My mom was supposed to take the trip with us, but had to cancel because of some physical issues. Since the farm where she lives is on the way, we stopped in for a quick visit. After all, my mom is really the one who should be celebrated on my birthday. She did all the work. I'm pretty sure I just coasted. And slept.   

As usual, she thought of everything. She made my favorite cake, German chocolate, with extra thick coconut pecan icing. Homemade, of course. And in a convenient carry pan for the road. Even though I’m 49, I’m still her baby.

My other mothers (my aunts) had some cool presents waiting for me. And my mom, who taught me to love extravagantly through all things, presented me with a strand of pearls.

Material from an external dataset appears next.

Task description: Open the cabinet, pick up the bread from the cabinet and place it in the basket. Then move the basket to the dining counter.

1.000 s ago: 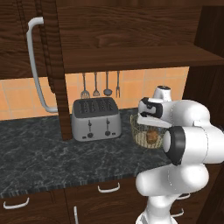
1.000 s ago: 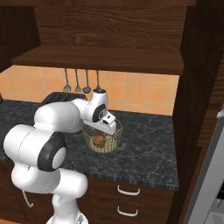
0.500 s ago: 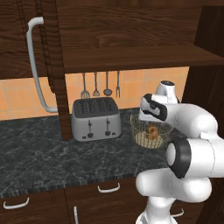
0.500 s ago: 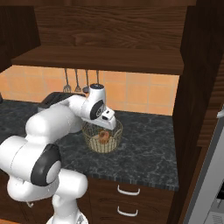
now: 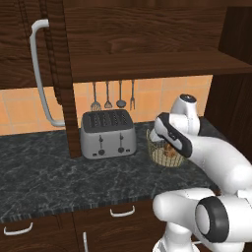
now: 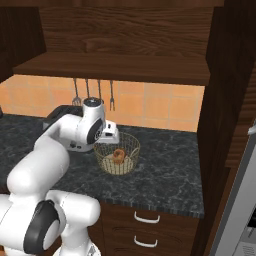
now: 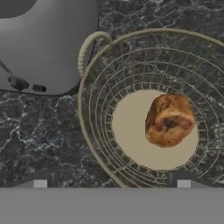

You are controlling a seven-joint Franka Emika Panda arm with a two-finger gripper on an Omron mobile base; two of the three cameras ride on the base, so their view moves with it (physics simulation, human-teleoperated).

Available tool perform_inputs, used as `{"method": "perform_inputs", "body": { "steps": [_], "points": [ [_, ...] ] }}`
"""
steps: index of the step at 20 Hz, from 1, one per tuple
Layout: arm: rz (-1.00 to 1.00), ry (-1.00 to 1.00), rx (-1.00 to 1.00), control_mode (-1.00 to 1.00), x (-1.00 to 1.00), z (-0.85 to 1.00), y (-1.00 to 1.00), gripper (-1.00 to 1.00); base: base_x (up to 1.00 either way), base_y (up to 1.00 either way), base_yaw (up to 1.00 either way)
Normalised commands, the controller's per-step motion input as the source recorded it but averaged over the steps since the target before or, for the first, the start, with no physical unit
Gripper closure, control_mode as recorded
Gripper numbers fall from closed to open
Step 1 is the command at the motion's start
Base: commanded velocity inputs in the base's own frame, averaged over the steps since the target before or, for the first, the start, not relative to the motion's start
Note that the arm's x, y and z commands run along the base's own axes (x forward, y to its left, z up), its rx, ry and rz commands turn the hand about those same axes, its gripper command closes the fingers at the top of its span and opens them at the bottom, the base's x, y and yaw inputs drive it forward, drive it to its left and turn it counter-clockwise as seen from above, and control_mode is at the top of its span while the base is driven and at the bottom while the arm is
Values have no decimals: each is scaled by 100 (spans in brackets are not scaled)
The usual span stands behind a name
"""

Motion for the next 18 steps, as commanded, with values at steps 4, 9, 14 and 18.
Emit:
{"method": "perform_inputs", "body": {
  "steps": [4, 9, 14, 18],
  "points": [
    [21, 1, -12, -100, 6, -7, 21, -100, 0, 0, 0],
    [17, 7, -5, -100, 10, -22, 23, -100, 0, 0, 0],
    [9, 13, -7, -100, 33, -22, 3, -100, 0, 0, 0],
    [3, 13, -8, -100, 41, -17, 0, -100, 0, 0, 0]
  ]
}}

I think they were pearls of wisdom.

While eating cake and drinking fresh milk in my mom's kitchen, I decided to lay down my attitude of disappointment.

Maybe my day hadn’t gone as planned. But the day was far from ruined. In actuality, it was a fulfillment of a previous wish, the continued accomplishment of a long goal:

To have and care for a family of my own.

I never thought I would be privileged to find a soul mate, to marry, to have children, to build a home. I have been blessed to do all of this and so much more.

How easy it is to lose sight of the richness of my life when I am distracted by the constant static and whir of its inner workings. I get all tied up in chores and carpool, in earning a living and paying the bills, all the while wishing and hoping for just a moment or two to myself.

Those moments are desperately needed, don’t get me wrong. But so are the moments that I too often wish away. The moments when things are messy and inconvenient. When I can’t get solitude because someone needs me.

Someone needs me….


So what if I didn’t get my personal coffee time on my day off? I visited with my daughter in her classroom as she showed me her work and regaled us with stories about loving math. (Some kind of miracle in this artsy-fartsy family!)

So what if I didn’t sit down and write out my personal goals for the year? That’s why I pay out the yingyang for a whizbang smartypantsphone with voice recognition and a verbal note app.

So what if I missed the beach on Friday? I spent the weekend with my family watching Irish dance, snow tubing, and eating copious amounts of German chocolate cake.

Being needed and wanted and loved by the same people year-in and year-out - I can think of no more honored monument than that.